# BRIEF:
The response must consist of the lines below from the one with "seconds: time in" through the one with "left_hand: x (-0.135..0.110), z", exactly as they appear and with both ends kept.

# DATA BLOCK:

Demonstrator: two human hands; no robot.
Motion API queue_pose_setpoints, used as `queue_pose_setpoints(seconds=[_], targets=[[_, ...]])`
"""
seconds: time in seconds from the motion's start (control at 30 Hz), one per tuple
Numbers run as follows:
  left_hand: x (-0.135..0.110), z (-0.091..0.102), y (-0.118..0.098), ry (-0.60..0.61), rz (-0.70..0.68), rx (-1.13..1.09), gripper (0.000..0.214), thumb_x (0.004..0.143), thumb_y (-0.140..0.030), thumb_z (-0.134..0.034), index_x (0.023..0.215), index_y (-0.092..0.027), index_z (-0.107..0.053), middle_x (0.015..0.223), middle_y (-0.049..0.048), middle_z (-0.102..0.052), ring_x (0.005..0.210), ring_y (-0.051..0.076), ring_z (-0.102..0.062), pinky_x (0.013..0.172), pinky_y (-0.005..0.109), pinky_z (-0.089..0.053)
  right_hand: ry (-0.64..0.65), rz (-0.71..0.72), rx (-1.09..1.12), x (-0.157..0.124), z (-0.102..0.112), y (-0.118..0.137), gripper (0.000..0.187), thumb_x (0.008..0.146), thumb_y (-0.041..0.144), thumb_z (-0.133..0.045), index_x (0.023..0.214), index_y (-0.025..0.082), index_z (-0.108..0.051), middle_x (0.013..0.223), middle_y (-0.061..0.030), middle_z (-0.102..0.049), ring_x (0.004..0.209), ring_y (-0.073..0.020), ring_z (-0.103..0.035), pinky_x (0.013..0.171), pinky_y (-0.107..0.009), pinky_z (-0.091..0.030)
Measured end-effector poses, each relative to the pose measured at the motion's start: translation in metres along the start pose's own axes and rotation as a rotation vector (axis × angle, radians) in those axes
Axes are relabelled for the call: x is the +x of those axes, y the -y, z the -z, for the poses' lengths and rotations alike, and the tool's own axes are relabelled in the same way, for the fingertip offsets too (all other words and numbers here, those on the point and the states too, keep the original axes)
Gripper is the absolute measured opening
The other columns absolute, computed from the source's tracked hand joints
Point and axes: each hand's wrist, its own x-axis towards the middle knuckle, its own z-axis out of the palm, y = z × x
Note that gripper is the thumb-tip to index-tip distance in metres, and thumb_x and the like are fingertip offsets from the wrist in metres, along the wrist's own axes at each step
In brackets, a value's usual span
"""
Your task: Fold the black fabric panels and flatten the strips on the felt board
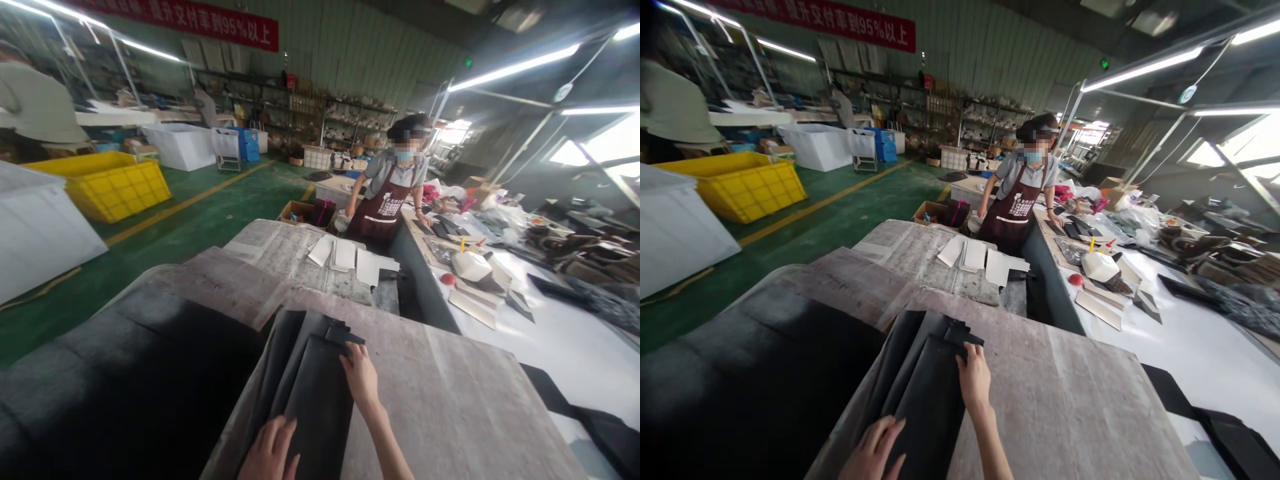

# WRITTEN ANSWER:
seconds: time in seconds from the motion's start (control at 30 Hz), one per tuple
Numbers run as follows:
  left_hand: x (-0.135..0.110), z (-0.091..0.102), y (-0.118..0.098), ry (-0.60..0.61), rz (-0.70..0.68), rx (-1.13..1.09), gripper (0.000..0.214), thumb_x (0.004..0.143), thumb_y (-0.140..0.030), thumb_z (-0.134..0.034), index_x (0.023..0.215), index_y (-0.092..0.027), index_z (-0.107..0.053), middle_x (0.015..0.223), middle_y (-0.049..0.048), middle_z (-0.102..0.052), ring_x (0.005..0.210), ring_y (-0.051..0.076), ring_z (-0.102..0.062), pinky_x (0.013..0.172), pinky_y (-0.005..0.109), pinky_z (-0.089..0.053)

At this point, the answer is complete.